EXERCISE:
Each line of the entries, from the first to the line containing "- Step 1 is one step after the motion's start", is to be transcribed exactly as it stands; include no other lines.

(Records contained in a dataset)
---+---
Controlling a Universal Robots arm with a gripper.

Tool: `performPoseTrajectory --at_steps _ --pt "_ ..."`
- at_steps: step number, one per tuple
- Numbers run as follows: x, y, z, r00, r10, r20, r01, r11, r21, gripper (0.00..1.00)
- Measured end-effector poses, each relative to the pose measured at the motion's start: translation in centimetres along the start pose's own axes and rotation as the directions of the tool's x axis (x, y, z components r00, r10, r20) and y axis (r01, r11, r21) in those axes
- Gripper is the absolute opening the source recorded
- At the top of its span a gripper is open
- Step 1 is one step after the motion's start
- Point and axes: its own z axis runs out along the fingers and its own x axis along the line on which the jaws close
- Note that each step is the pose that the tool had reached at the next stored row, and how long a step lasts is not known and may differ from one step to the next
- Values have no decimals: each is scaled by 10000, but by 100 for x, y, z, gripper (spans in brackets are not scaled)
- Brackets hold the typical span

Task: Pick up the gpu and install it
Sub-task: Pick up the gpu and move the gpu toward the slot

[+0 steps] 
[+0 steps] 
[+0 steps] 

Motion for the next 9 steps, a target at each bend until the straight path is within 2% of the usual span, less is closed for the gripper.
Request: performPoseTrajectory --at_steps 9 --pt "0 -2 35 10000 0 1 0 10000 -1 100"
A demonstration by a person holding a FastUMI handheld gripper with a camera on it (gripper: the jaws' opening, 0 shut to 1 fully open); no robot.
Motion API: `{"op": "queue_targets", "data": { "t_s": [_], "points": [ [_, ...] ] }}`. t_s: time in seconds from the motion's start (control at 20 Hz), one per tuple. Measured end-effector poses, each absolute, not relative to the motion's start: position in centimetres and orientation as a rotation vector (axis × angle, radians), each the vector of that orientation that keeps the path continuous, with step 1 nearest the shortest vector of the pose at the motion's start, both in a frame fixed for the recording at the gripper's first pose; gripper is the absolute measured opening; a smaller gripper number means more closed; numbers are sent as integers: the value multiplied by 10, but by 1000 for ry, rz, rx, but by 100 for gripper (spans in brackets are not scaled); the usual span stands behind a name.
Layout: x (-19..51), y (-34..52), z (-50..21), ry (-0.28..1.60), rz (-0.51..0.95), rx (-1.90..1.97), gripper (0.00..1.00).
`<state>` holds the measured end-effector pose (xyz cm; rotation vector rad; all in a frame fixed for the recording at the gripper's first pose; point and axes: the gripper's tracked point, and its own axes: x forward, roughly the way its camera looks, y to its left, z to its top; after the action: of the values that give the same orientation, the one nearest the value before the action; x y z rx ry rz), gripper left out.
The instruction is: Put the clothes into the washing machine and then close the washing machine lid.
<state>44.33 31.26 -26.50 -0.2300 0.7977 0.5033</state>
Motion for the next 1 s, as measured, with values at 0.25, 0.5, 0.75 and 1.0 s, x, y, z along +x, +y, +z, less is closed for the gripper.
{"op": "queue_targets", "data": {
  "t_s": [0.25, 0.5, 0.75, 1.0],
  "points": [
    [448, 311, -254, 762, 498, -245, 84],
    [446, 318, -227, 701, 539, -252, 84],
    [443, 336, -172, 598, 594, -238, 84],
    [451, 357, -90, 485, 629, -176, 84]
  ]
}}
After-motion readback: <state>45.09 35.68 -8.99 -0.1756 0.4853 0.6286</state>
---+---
WRITTEN ANSWER:
Controlling a Universal Robots arm with a gripper.

Tool: `performPoseTrajectory --at_steps _ --pt "_ ..."`
- at_steps: step number, one per tuple
- Numbers run as follows: x, y, z, r00, r10, r20, r01, r11, r21, gripper (0.00..1.00)
- Measured end-effector poses, each relative to the pose measured at the motion's start: translation in centimetres along the start pose's own axes and rotation as the directions of the tool's x axis (x, y, z components r00, r10, r20) and y axis (r01, r11, r21) in those axes
- Gripper is the absolute opening the source recorded
- At the top of its span a gripper is open
- Step 1 is one step after the motion's start

What came before is the complete response.